Your instructions
Go through the entries one line at a time, and gather every line that has the word "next".
Source material START
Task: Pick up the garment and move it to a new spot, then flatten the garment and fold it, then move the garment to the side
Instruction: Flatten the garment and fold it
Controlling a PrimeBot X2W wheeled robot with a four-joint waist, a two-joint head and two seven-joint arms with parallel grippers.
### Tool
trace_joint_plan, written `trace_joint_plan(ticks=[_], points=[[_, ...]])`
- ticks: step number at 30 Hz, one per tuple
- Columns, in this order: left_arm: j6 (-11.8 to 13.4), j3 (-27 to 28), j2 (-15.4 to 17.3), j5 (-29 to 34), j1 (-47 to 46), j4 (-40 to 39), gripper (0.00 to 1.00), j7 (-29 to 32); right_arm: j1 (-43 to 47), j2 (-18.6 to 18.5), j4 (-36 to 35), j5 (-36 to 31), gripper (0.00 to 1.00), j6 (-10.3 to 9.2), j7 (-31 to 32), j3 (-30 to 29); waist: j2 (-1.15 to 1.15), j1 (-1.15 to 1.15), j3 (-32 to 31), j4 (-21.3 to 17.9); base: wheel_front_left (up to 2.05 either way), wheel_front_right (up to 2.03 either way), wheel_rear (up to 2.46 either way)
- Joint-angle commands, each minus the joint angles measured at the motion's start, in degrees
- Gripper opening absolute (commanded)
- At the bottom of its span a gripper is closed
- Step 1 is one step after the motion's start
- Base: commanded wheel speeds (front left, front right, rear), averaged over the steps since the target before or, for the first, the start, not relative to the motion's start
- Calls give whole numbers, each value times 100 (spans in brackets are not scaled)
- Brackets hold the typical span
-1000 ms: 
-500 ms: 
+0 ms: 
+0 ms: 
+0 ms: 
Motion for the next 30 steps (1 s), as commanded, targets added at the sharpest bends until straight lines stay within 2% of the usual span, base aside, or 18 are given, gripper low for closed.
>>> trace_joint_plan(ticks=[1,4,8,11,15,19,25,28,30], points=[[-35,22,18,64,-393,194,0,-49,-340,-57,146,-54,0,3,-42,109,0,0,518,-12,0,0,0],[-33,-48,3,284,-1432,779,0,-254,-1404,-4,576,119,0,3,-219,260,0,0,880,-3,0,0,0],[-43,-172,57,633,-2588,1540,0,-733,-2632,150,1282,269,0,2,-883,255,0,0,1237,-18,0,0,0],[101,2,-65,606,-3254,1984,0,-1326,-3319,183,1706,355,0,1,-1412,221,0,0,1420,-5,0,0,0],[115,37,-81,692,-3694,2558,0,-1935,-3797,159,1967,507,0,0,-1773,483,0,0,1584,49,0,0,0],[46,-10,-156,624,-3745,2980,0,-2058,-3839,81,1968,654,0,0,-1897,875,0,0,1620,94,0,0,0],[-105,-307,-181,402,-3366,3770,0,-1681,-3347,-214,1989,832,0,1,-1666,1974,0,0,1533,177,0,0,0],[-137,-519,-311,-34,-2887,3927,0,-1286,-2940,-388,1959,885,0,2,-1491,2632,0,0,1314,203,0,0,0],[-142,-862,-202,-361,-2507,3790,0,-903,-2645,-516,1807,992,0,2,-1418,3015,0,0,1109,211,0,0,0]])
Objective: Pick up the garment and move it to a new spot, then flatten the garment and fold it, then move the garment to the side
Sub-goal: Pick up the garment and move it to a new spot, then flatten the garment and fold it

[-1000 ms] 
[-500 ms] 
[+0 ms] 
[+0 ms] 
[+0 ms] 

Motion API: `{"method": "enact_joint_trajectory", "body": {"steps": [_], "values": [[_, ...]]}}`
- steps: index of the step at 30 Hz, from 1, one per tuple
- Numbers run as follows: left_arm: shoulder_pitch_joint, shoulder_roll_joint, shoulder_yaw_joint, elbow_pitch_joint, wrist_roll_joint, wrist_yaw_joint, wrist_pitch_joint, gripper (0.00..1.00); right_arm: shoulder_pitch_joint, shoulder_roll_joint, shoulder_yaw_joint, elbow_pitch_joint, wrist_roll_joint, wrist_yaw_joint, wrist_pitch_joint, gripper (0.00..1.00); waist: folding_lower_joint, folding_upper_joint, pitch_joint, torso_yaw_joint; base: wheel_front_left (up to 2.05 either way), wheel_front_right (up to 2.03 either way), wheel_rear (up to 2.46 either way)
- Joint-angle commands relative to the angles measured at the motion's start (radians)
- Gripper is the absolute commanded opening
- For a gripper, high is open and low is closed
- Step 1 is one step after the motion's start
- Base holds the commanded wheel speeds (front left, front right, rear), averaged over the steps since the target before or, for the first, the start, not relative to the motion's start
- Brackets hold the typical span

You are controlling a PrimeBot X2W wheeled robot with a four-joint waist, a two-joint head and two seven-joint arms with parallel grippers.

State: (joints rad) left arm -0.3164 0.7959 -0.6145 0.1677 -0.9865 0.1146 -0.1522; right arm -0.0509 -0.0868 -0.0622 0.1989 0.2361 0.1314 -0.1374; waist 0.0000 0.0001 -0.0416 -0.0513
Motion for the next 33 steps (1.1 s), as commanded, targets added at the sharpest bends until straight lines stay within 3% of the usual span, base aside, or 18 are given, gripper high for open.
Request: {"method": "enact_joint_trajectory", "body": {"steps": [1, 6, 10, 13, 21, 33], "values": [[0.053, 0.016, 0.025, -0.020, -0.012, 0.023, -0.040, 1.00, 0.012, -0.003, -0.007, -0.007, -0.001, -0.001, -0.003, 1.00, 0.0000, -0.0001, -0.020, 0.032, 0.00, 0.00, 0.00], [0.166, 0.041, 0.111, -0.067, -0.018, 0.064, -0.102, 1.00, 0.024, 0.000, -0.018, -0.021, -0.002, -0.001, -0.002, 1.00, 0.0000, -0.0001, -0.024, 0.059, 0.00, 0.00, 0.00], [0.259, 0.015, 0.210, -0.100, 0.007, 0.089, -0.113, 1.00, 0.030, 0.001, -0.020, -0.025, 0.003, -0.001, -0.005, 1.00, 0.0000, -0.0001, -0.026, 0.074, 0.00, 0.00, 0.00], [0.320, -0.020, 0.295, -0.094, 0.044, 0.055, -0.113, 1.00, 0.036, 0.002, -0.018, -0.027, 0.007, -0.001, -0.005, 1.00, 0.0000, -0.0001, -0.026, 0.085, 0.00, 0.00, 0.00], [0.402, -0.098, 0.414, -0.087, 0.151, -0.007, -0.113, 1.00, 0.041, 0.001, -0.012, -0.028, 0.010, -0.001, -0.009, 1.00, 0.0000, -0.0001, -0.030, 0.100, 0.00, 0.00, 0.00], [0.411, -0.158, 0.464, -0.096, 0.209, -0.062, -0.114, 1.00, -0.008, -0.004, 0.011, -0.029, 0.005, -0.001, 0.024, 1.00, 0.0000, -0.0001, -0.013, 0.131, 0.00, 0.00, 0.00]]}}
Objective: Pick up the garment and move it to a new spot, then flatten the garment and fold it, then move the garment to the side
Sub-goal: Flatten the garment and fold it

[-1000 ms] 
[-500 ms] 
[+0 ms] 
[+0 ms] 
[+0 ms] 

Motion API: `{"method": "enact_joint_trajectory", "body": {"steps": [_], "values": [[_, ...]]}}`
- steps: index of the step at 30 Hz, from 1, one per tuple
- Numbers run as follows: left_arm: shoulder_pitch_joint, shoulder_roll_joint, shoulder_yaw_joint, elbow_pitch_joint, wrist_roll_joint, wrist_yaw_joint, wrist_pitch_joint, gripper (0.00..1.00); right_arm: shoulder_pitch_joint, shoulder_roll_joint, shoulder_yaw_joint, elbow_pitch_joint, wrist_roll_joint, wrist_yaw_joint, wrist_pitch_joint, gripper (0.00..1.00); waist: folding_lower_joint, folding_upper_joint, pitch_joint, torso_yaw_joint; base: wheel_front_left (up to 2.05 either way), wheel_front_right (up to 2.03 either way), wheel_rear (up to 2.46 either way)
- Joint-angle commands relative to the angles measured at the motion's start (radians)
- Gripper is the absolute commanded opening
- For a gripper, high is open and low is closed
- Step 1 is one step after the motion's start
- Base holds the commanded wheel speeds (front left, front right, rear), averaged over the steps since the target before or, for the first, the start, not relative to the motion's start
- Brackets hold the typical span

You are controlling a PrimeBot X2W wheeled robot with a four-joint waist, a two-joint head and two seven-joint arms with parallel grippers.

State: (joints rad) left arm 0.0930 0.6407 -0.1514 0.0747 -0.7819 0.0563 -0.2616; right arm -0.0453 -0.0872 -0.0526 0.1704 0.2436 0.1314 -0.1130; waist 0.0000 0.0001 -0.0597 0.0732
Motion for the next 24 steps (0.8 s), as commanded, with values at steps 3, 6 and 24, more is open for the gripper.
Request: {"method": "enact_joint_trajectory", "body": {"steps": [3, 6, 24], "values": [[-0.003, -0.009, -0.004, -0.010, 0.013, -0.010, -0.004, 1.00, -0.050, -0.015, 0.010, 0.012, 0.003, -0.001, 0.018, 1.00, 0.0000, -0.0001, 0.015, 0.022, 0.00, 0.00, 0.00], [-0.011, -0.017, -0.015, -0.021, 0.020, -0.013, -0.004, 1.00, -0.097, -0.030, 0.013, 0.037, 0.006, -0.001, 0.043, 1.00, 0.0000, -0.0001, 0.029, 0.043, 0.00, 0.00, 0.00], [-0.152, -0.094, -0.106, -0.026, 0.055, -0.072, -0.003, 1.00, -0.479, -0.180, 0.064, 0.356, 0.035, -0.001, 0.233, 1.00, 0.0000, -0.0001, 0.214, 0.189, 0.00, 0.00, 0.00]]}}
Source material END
Worked solution
Motion for the next 30 steps (1 s), as commanded, targets added at the sharpest bends until straight lines stay within 2% of the usual span, base aside, or 18 are given, gripper low for closed.
Motion for the next 33 steps (1.1 s), as commanded, targets added at the sharpest bends until straight lines stay within 3% of the usual span, base aside, or 18 are given, gripper high for open.
Motion for the next 24 steps (0.8 s), as commanded, with values at steps 3, 6 and 24, more is open for the gripper.

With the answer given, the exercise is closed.